– Hinata ty debilu! Wracaj tu! – krzyk czarnowłosego chłopaka niósł się po korytarzu zamku. Wysoki ślizgon prawie doganiał małego, rudego gryfona gdy ten zanurkował między nogami jakiegoś puchona. Kageyama znał bardzo dobrze tą siatkarską technikę i szybko zrobił to samo łapiąc niższego za nogi.
– Mam cię! – kiedy Hinata już chciał zacząć wyrywać się niebieskookiemu nagle zadzwonił dzwonek na lekcje. Niższy szybko wykorzystał zdezorientowanie Kageyamy i po uwolnieniu się pobiegł szybko na lekcje. Zrezygnowany ślizgon podniósł się z podłogi i też pośpieszył na lekcje. Teraz eliksiry. Kageyama jako członek domu Salzara nie musiał martwić się za bardzo o to że Snape wstawi mu uwagę, lub odbierze punkty jego i tak znienawidzonemu domowi. Popchnął drzwi do sali przepraszając za spóźnienie.

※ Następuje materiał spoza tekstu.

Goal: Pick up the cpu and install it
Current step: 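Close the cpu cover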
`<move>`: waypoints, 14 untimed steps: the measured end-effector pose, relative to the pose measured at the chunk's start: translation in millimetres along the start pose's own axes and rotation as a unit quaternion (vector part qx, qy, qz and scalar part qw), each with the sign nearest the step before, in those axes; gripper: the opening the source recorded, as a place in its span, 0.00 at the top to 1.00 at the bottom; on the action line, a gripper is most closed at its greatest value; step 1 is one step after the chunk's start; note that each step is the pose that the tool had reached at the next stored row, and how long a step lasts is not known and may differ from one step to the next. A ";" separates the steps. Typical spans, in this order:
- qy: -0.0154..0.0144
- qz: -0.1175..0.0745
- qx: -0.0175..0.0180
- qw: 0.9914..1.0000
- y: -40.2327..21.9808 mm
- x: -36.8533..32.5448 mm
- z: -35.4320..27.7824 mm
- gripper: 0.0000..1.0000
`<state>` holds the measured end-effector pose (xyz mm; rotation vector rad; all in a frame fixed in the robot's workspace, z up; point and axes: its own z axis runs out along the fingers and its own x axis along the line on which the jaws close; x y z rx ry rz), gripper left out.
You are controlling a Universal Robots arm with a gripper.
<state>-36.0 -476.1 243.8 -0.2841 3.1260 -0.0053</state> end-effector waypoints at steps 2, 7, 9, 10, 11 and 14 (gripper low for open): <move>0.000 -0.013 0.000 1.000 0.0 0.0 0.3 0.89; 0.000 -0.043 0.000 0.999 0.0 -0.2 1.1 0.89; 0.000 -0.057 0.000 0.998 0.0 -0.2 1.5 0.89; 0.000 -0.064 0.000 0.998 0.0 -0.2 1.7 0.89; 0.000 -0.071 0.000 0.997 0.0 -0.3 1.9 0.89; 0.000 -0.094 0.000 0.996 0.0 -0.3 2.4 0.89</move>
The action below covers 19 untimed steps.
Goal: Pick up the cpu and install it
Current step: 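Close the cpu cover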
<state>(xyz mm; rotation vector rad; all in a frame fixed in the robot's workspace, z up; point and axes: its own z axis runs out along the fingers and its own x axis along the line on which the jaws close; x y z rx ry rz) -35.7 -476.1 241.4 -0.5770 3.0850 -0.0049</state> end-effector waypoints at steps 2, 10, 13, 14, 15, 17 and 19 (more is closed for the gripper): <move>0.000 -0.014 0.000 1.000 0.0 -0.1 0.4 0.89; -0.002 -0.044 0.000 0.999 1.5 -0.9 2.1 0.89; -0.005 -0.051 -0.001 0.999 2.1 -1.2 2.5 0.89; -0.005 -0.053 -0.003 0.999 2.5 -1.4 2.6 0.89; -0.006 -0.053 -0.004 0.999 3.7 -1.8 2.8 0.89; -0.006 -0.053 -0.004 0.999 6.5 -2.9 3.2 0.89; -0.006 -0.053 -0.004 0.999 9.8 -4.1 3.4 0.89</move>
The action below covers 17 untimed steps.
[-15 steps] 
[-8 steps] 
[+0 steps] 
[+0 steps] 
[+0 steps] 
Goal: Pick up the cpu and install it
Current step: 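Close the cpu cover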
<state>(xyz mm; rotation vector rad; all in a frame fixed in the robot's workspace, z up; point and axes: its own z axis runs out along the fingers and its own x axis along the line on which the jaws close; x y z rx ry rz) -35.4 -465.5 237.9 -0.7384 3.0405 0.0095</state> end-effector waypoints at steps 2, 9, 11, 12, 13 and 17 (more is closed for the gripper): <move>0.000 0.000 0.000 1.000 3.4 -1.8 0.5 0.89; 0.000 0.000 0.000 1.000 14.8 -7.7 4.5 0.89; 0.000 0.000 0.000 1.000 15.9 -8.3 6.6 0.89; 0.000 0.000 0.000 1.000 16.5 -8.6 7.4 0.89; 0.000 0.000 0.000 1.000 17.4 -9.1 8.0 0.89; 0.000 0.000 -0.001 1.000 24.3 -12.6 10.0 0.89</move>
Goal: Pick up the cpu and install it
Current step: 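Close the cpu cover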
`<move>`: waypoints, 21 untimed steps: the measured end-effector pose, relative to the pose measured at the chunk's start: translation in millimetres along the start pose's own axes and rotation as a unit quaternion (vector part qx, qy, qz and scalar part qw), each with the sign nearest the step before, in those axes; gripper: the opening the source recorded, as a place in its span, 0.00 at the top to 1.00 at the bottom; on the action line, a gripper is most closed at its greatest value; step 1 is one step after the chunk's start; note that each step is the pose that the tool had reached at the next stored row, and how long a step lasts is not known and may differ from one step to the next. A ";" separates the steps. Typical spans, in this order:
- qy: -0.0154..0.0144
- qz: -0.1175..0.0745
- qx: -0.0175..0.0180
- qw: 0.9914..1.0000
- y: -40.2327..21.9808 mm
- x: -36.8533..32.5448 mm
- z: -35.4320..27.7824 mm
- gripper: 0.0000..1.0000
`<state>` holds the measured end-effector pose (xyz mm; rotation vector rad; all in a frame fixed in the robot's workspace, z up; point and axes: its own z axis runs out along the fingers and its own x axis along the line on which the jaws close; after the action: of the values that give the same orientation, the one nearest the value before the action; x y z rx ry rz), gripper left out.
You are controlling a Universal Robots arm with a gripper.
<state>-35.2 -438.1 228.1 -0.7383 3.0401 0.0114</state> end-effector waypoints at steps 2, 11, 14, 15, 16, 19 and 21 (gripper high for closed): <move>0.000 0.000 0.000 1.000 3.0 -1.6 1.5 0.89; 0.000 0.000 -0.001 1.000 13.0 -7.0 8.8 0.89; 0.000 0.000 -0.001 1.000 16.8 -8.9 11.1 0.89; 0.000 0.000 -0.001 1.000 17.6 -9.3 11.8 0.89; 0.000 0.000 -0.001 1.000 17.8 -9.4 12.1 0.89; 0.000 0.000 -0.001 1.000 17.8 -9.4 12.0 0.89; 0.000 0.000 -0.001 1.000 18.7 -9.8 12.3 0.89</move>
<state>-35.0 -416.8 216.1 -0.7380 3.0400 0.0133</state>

– Za karę sam dobiorę ci partnera – oznajmił Snape – niech będzie Pan Hinata. – To ma być kara? Dla Kageyamy było to, jak nagroda. Z małym uśmiechem dosiadł się do swojego chłopaka przypominając sobie jak go poznał.Był to upalny lipcowy dzień. Kageyama nie mając nic do roboty leżał na trawie odbijając piłkę od siatkówki nad głową. Po chwili jakiś cień zasłonił mu twarz. Czarnowłosy przechylił głowę bardziej do tyłu. Nad nim stał osobnik płci męskiej z twarzą ukrytą za burzą rudych loków. Chłopak trzymał w rękach piłkę Kageyamy którą wyższy z zapałem codziennie chował pod łóżkiem. Kto to widział żeby dziecko,, czystej krwi " miało zamiłowanie do mugolskich sportów?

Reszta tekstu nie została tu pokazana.